Items listed in a dataset:
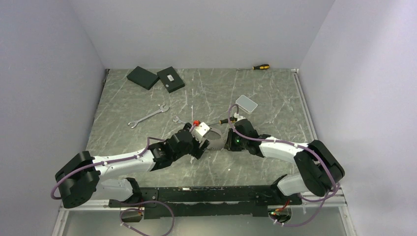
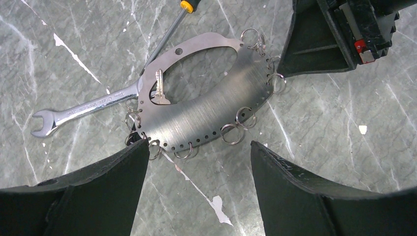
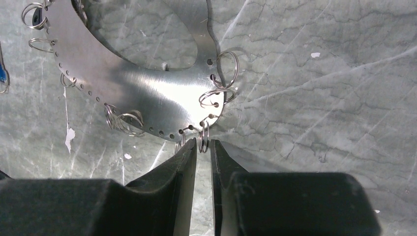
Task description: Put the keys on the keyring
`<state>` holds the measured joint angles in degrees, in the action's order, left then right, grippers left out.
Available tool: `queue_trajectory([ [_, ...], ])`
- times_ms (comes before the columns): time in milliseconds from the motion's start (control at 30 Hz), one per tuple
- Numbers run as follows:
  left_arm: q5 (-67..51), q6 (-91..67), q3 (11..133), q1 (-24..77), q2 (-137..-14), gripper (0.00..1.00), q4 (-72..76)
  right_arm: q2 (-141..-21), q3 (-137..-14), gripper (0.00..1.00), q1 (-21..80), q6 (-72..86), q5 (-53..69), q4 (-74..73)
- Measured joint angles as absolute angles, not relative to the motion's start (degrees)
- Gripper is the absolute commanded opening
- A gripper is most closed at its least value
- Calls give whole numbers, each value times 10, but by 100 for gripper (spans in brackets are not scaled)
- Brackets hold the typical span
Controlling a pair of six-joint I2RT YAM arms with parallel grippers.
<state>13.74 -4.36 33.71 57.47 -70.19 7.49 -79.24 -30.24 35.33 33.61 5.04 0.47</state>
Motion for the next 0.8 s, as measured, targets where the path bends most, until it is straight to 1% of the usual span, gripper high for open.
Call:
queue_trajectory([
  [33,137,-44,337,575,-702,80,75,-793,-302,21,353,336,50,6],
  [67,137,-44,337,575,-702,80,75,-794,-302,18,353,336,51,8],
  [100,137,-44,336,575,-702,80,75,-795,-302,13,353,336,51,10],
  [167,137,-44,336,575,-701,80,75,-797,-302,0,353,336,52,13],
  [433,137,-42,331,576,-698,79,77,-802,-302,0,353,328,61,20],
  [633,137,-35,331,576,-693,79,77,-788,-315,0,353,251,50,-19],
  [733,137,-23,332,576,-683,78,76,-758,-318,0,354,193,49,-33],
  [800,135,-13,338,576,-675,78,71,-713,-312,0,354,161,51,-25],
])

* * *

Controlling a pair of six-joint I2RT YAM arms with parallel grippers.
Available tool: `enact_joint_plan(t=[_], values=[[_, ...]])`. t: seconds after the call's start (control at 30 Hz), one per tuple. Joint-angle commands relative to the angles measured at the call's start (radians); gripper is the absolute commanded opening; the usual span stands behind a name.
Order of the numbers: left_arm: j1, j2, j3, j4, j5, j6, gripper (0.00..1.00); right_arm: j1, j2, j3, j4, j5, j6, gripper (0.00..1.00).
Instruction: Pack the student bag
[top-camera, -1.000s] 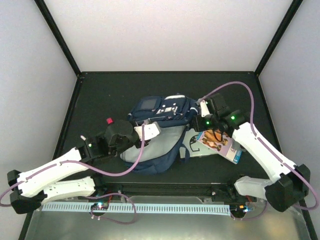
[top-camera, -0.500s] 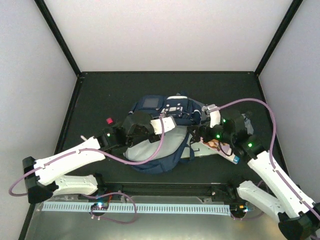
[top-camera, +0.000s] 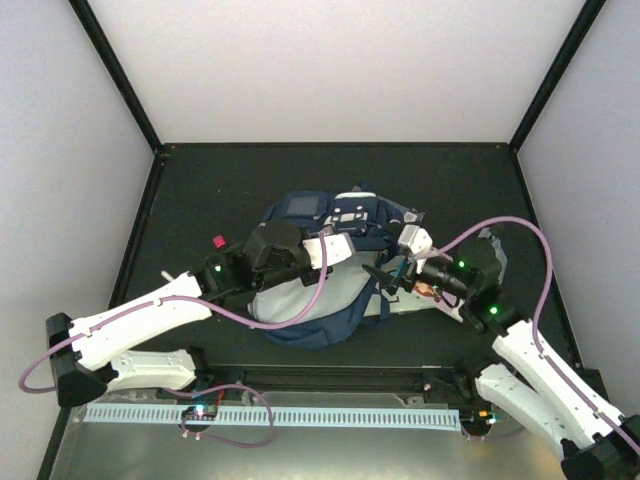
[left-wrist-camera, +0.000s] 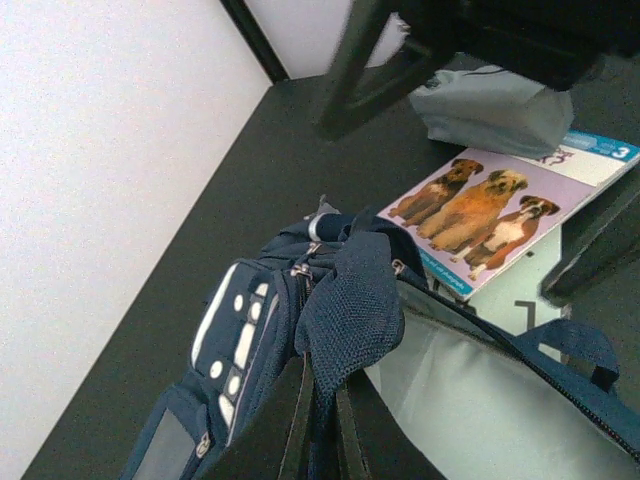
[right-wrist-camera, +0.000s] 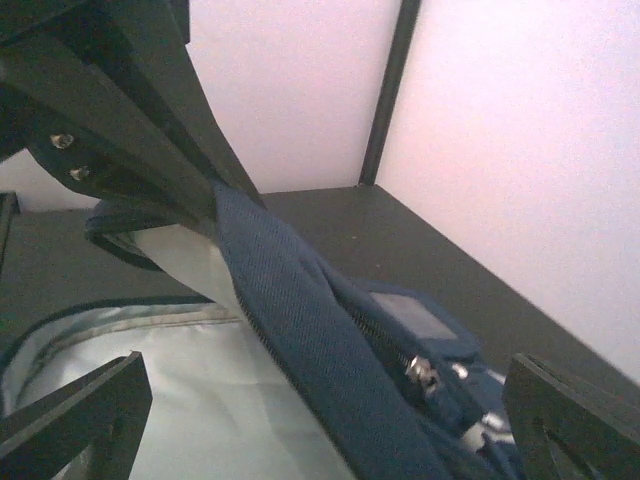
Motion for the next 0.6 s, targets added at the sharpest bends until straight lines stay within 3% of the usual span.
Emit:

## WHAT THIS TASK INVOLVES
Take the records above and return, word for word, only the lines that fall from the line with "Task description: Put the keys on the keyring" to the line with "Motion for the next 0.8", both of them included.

## WRITTEN ANSWER
Task description: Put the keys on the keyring
`<state>` holds the measured joint angles in degrees, in the action's order, left then right, grippers left out.
Available tool: `queue_trajectory([ [_, ...], ])`
- times_ms (comes before the columns): time in milliseconds from the motion's start (control at 30 Hz), one per tuple
- Numbers run as follows:
  left_arm: q5 (-67..51), q6 (-91..67), q3 (11..133), q1 (-24..77), q2 (-137..-14), gripper (0.00..1.00), q4 (-72..76)
  right_arm: q2 (-141..-21), q3 (-137..-14), gripper (0.00..1.00), q1 (-21..80), q6 (-72..86), q5 (-53..69), q4 (-74..73)
- Measured joint angles as absolute angles, not relative to the motion's start (degrees)
- Gripper is the absolute commanded opening
- A gripper is most closed at its least value
- Calls give whole numbers, each value times 10, but by 100 for gripper (spans in brackets are not scaled)
- Brackets hold the typical span
Controlling a pair of six-joint I2RT YAM arms with parallel grippers.
<state>13.74 -4.36 33.71 57.47 -70.19 7.49 -79.24 -30.24 35.33 33.61 5.04 0.47</state>
Motion for the next 0.8 s, as measured, targets where the path bends most, until it is straight to 1% of the usual span, gripper high for open.

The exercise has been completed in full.